BEGIN
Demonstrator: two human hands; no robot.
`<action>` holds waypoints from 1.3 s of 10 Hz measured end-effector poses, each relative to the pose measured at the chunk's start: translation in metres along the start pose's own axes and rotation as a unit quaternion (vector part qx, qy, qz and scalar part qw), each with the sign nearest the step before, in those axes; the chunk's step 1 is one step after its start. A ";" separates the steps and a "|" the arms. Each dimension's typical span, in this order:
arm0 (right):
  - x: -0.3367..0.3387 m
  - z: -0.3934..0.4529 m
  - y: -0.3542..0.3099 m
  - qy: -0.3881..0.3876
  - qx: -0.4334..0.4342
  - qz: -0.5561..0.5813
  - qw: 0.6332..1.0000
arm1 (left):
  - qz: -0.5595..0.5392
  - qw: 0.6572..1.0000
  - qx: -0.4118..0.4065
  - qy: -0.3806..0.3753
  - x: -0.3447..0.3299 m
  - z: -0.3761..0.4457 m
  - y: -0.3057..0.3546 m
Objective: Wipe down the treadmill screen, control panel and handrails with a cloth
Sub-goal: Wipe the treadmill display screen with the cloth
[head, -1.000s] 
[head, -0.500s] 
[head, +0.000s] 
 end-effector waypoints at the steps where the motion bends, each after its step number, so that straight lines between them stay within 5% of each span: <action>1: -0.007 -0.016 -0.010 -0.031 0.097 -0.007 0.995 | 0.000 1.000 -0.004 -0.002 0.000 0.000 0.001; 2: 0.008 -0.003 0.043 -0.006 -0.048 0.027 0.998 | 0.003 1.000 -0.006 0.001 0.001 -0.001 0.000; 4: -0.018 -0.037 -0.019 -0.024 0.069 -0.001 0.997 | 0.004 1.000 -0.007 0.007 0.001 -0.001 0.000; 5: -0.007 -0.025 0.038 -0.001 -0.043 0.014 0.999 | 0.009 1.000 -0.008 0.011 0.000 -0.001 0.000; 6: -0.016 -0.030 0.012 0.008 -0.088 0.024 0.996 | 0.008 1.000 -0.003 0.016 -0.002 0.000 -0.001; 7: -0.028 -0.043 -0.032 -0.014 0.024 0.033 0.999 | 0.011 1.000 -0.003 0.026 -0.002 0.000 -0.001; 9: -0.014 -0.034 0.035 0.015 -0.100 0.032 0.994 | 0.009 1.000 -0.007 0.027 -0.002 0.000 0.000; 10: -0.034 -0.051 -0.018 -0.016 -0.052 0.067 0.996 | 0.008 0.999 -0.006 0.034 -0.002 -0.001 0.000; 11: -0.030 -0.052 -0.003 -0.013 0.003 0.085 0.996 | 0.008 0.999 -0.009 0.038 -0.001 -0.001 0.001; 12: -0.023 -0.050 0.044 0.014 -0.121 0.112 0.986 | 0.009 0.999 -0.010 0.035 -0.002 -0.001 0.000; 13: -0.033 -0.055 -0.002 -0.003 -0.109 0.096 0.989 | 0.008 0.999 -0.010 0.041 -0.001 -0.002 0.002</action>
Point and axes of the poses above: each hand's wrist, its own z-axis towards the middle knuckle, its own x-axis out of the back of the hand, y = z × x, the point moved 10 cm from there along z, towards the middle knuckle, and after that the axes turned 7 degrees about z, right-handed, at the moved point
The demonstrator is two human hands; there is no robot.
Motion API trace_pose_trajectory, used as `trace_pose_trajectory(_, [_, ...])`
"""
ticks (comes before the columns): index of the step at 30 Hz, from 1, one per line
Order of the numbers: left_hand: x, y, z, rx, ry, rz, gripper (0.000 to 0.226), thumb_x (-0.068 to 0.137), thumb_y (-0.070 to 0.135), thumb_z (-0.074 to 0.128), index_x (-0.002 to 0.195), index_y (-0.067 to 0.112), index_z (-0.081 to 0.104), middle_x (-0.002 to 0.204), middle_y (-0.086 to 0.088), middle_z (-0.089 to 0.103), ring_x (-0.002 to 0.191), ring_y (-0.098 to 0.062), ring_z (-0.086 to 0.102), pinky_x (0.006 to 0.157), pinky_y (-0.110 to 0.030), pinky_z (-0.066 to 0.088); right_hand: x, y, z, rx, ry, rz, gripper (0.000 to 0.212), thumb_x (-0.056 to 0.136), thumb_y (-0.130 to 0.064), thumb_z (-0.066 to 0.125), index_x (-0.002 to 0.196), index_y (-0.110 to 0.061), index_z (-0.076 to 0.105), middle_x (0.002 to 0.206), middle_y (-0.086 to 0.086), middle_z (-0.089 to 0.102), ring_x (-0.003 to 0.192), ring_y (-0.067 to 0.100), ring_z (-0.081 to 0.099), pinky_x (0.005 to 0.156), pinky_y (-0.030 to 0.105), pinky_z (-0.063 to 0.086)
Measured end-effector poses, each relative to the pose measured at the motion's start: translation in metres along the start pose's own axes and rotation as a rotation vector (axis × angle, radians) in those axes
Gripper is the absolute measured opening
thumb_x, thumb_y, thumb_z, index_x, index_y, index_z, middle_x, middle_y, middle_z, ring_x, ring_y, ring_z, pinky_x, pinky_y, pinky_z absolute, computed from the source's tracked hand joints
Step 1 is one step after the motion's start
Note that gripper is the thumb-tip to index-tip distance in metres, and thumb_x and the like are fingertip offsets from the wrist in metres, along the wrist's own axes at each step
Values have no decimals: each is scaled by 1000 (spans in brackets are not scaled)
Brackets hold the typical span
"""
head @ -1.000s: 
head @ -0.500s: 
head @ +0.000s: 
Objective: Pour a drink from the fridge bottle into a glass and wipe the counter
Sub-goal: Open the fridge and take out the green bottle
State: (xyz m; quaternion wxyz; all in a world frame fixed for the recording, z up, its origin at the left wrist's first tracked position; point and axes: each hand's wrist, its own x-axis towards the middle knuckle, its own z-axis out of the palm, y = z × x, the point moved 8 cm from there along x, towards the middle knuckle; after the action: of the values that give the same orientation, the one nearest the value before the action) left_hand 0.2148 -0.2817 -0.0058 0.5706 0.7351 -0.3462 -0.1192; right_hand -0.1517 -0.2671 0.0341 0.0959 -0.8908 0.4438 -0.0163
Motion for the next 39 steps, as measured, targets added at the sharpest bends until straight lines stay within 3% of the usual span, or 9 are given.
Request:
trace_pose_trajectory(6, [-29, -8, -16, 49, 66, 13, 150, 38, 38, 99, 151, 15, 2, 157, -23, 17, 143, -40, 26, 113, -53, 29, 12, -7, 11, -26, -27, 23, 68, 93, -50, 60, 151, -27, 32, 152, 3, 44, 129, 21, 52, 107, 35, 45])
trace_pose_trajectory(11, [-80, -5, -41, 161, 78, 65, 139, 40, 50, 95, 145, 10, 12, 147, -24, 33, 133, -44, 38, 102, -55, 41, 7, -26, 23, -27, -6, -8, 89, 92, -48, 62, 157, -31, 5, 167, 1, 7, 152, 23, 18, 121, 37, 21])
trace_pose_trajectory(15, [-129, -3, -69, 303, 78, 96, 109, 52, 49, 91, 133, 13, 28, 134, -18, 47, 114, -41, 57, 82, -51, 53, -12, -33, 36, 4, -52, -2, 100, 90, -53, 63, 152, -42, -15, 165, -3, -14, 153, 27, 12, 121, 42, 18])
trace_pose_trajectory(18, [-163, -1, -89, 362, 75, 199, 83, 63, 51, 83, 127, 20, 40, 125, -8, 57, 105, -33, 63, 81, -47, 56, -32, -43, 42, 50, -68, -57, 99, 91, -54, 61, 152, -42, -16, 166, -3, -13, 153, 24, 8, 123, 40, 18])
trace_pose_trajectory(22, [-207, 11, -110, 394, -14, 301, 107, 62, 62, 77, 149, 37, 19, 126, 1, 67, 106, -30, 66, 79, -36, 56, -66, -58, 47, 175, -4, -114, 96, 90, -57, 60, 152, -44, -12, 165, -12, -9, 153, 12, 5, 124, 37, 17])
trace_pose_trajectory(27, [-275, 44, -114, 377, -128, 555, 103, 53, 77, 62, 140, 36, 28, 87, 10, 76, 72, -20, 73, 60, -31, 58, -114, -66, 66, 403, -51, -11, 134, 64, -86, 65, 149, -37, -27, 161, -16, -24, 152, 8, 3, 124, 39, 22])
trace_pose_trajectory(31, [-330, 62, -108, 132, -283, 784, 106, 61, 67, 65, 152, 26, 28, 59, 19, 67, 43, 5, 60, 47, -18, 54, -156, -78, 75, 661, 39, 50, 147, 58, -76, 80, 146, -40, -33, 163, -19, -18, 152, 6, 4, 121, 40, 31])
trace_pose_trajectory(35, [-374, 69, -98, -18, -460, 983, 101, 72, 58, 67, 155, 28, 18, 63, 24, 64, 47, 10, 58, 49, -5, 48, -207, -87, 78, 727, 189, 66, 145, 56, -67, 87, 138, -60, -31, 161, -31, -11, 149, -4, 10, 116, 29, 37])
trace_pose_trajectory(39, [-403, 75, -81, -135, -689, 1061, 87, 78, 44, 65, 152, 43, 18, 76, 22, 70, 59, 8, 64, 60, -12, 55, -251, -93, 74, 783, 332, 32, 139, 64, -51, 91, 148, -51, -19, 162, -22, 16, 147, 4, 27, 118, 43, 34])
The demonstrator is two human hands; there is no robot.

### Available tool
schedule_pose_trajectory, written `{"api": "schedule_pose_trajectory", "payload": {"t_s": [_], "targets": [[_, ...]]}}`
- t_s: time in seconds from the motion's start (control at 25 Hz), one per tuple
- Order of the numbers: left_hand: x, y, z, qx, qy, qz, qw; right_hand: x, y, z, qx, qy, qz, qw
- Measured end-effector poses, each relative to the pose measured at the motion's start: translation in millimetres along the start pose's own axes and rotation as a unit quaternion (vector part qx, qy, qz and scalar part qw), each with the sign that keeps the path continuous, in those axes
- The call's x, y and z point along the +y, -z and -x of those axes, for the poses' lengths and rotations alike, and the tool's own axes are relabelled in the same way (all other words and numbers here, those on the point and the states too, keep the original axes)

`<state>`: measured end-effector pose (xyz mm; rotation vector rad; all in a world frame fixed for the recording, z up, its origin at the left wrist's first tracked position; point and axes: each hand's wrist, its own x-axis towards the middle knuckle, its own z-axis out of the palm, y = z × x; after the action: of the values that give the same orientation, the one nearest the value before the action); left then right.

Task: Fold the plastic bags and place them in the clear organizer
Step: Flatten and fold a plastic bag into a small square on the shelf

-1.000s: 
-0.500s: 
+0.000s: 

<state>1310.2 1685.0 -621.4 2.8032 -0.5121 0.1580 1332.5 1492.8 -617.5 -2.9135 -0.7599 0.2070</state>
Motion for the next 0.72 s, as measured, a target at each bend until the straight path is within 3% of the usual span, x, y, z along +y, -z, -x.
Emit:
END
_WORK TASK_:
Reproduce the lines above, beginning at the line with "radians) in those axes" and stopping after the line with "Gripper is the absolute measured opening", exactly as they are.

_EXERCISE RESPONSE_:
Measured end-effector poses, each relative to the pose measured at the motion's start: translation in metres along the start pose's own axes and rotation as a rotation vector (axis × angle, radians) in those axes
Gripper is the absolute measured opening

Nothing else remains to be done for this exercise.